You must have another axiom that allows you to remove an existential quantifier by substituting a term for the variable? These axioms should come in pairs. –  Carl Mummert Feb 9 '12 at 18:34
    
@CarlMummert The only other axiom involving $\exists$ is $\forall x(\varphi(x) \rightarrow \psi) \rightarrow (\exists x \varphi(x) \rightarrow \psi))$. The axioms are listed in this document starting on page 4. –  Matt N. Feb 9 '12 at 19:17
    
Yes, that other one is the key. It is the axiom that corresponds to existential instantiation in this author's system. I explained how they are related in my answer. In general, to ask about formal proofs you have to give details about the entire proof system. –  Carl Mummert Feb 9 '12 at 20:12

1 Answer 1

up vote 3 down vote accepted

This answer pertains to the system presented here, which is a relatively typical Hilbert-style system.

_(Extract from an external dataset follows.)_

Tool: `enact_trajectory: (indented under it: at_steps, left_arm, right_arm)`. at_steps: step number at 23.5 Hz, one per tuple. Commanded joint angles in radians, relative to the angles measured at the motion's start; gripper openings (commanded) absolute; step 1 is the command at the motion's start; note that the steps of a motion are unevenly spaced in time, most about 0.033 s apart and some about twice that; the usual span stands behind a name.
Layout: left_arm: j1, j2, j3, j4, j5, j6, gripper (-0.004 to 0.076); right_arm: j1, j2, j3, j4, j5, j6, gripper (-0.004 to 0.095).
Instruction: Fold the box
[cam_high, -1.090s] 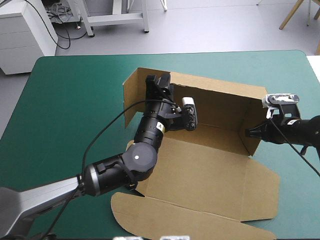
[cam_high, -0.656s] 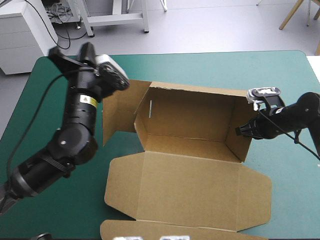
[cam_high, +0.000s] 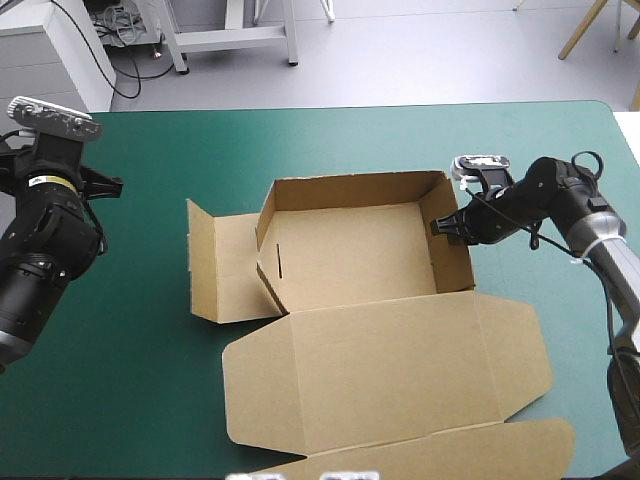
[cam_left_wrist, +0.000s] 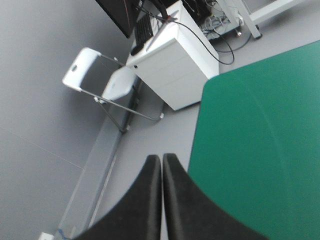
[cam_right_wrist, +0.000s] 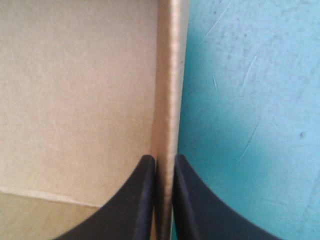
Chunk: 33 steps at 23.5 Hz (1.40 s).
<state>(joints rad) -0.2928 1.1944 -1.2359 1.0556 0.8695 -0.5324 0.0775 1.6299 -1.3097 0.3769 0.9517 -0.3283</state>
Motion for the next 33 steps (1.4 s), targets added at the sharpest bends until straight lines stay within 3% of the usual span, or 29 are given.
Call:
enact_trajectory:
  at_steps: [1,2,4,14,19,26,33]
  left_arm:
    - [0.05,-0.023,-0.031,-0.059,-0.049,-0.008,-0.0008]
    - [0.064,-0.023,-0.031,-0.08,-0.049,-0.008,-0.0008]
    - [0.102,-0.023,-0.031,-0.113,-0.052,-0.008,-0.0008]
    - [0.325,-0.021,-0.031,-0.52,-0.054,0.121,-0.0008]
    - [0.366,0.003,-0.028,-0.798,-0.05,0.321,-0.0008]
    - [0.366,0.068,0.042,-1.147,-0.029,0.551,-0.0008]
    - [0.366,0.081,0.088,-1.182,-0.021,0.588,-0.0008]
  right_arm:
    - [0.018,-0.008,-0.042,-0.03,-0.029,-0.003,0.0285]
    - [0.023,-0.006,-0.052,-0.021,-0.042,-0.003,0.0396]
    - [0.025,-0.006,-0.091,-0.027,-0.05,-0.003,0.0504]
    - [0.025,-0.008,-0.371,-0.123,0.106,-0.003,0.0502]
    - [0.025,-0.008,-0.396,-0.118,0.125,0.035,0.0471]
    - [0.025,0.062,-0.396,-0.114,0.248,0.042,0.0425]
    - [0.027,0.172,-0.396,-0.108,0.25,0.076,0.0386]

First, you cannot use a simple substitution. By definition, a substitution only replaces free variables. So if you try to substitute $y$ for $x$ in $(\exists x)\phi(x)$ you get back the same formula $(\exists x)\phi(x)$. This is a very common convention, and is not at all unique to this author.

To prove in this author's particular system that $(\exists x)\phi(x)$ implies $(\exists y)\phi(y)$, where $y$ is admissible for $x$ in $\phi$, you can use rule $L_{15}$ in the following form: $$ (\forall x)[\phi(x) \to (\exists y)\phi(y)] \to [(\exists x)\phi(x) \to (\exists y)\phi(y)] $$ This is a correct instance of $L_{15}$ because in $(\exists y)\phi(y)$ all the free occurrences of $x$ in $\phi(x)$ were replaced with $y$, so $x$ is not free in $(\exists y)\phi(y)$. Now the problem is to show that the hypothesis $(\forall x)[\phi(x)\to (\exists y)\phi(y)]$ can be deduced, because then the conclusion $(\exists x)\phi(x) \to (\exists y)\phi(y)$ follows immediately by modus ponens.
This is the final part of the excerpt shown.